## What to work on:
Until the last line is reached, keep transcribing the material exactly.

= = =

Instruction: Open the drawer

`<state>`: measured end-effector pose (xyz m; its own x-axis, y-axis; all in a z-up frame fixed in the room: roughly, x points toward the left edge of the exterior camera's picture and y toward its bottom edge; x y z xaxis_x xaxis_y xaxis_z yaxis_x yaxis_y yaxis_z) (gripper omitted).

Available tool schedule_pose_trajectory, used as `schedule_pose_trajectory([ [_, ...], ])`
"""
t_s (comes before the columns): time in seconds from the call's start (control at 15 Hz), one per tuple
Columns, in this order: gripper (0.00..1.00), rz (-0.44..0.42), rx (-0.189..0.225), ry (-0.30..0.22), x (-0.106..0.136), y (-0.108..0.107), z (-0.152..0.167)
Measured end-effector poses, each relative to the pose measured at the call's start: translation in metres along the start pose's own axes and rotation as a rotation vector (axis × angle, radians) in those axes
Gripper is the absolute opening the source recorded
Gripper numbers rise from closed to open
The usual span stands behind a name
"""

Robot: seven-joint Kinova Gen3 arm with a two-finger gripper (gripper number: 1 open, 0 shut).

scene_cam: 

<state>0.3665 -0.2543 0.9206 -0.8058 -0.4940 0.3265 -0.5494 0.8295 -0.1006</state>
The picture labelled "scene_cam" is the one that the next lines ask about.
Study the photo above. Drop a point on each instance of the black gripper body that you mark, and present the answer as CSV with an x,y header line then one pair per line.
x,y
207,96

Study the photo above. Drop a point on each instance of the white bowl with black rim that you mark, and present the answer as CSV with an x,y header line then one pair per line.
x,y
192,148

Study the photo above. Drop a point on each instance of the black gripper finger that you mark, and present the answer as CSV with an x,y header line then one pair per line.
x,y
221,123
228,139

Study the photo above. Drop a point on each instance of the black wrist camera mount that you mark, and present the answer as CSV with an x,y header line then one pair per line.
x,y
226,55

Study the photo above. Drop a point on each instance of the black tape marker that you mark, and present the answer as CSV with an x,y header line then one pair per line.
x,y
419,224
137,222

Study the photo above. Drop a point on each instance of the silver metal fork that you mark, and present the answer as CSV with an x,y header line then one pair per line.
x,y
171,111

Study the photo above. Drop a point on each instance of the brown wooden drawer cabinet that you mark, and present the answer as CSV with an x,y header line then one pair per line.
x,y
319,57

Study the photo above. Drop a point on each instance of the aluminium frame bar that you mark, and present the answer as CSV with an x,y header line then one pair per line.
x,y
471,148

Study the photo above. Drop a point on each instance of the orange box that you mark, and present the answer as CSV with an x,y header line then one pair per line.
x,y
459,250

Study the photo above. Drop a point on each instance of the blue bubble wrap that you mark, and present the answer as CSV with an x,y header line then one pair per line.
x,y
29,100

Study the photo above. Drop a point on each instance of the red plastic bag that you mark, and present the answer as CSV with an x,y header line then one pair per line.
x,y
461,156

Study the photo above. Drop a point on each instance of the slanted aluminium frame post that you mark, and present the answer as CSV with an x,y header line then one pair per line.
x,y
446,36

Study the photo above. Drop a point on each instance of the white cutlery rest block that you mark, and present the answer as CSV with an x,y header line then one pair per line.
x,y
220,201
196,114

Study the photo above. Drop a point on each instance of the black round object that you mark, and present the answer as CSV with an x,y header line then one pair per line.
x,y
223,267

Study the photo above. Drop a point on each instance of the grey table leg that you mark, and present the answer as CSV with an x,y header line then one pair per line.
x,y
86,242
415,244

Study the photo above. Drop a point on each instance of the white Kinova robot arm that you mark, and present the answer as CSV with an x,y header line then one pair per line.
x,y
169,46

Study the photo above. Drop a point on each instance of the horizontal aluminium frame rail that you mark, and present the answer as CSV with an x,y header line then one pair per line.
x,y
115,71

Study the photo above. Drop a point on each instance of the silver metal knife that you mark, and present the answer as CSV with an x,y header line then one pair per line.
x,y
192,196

= = =

## Task output:
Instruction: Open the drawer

`<state>`: measured end-effector pose (xyz m; its own x-axis, y-axis; all in a z-up frame fixed in the room: roughly, x points toward the left edge of the exterior camera's picture and y toward its bottom edge; x y z xaxis_x xaxis_y xaxis_z yaxis_x yaxis_y yaxis_z) (gripper omitted).

Available tool schedule_pose_trajectory, used as `schedule_pose_trajectory([ [_, ...], ])`
"""
t_s (comes before the columns): time in seconds from the call's start (control at 15 Hz), one per tuple
Columns, in this order: gripper (0.00..1.00), rz (-0.44..0.42), rx (-0.189..0.225), ry (-0.30..0.22), x (-0.106..0.136), y (-0.108..0.107), z (-0.152..0.167)
Measured end-effector poses, each relative to the pose measured at the call's start: translation in metres along the start pose's own axes and rotation as a rotation vector (axis × angle, radians) in those axes
Gripper is the absolute opening the source recorded
Gripper numbers rise from closed to open
The usual span stands behind a name
"""

Robot: seven-joint Kinova Gen3 arm with a two-finger gripper (gripper number: 1 open, 0 shut).

scene_cam: 

<state>0.3665 -0.2543 0.9206 -0.8058 -0.4940 0.3265 -0.5494 0.8295 -0.1006</state>
The picture labelled "scene_cam" is the one that the next lines ask about.
Study the photo above. Drop a point on each instance of the black gripper body that you mark, and present the answer as CSV with an x,y header line then one pair per line.
x,y
207,96

Study the photo above. Drop a point on each instance of the white bowl with black rim that you mark, and present the answer as CSV with an x,y header line then one pair per line.
x,y
192,148

Study the photo above. Drop a point on each instance of the black gripper finger that you mark, and present the answer as CSV with an x,y header line then one pair per line.
x,y
221,123
228,139

Study the photo above. Drop a point on each instance of the black wrist camera mount that you mark, and present the answer as CSV with an x,y header line then one pair per line.
x,y
226,55

Study the photo above. Drop a point on each instance of the black tape marker that you mark, and present the answer as CSV with an x,y header line then one pair per line.
x,y
419,224
137,222

Study the photo above. Drop a point on each instance of the silver metal fork that you mark, and present the answer as CSV with an x,y header line then one pair per line.
x,y
171,111

Study the photo above. Drop a point on each instance of the brown wooden drawer cabinet that you mark, and present the answer as CSV with an x,y header line then one pair per line.
x,y
319,57

Study the photo above. Drop a point on each instance of the aluminium frame bar that you mark, and present the answer as CSV with an x,y header line then one pair per line.
x,y
471,148

Study the photo above. Drop a point on each instance of the orange box that you mark, and present the answer as CSV with an x,y header line then one pair per line.
x,y
459,250

Study the photo above. Drop a point on each instance of the blue bubble wrap that you mark, and present the answer as CSV with an x,y header line then one pair per line.
x,y
29,100

Study the photo above. Drop a point on each instance of the red plastic bag that you mark, and present the answer as CSV with an x,y header line then one pair per line.
x,y
461,156

Study the photo above. Drop a point on each instance of the slanted aluminium frame post that you mark, and present the answer as CSV with an x,y header line then one pair per line.
x,y
446,36

Study the photo above. Drop a point on each instance of the white cutlery rest block that you mark, and present the answer as CSV with an x,y header line then one pair per line.
x,y
220,201
196,114

Study the photo above. Drop a point on each instance of the black round object that you mark, and present the answer as CSV with an x,y header line then one pair per line.
x,y
223,267

Study the photo above. Drop a point on each instance of the grey table leg that you mark, and present the answer as CSV with an x,y header line then one pair per line.
x,y
86,242
415,244

Study the photo above. Drop a point on each instance of the white Kinova robot arm that you mark, and present the answer as CSV with an x,y header line then one pair per line.
x,y
169,46

Study the photo above. Drop a point on each instance of the horizontal aluminium frame rail that you mark, and present the answer as CSV with an x,y header line then one pair per line.
x,y
115,71

Study the photo above. Drop a point on each instance of the silver metal knife that you mark, and present the answer as CSV with an x,y header line then one pair per line.
x,y
192,196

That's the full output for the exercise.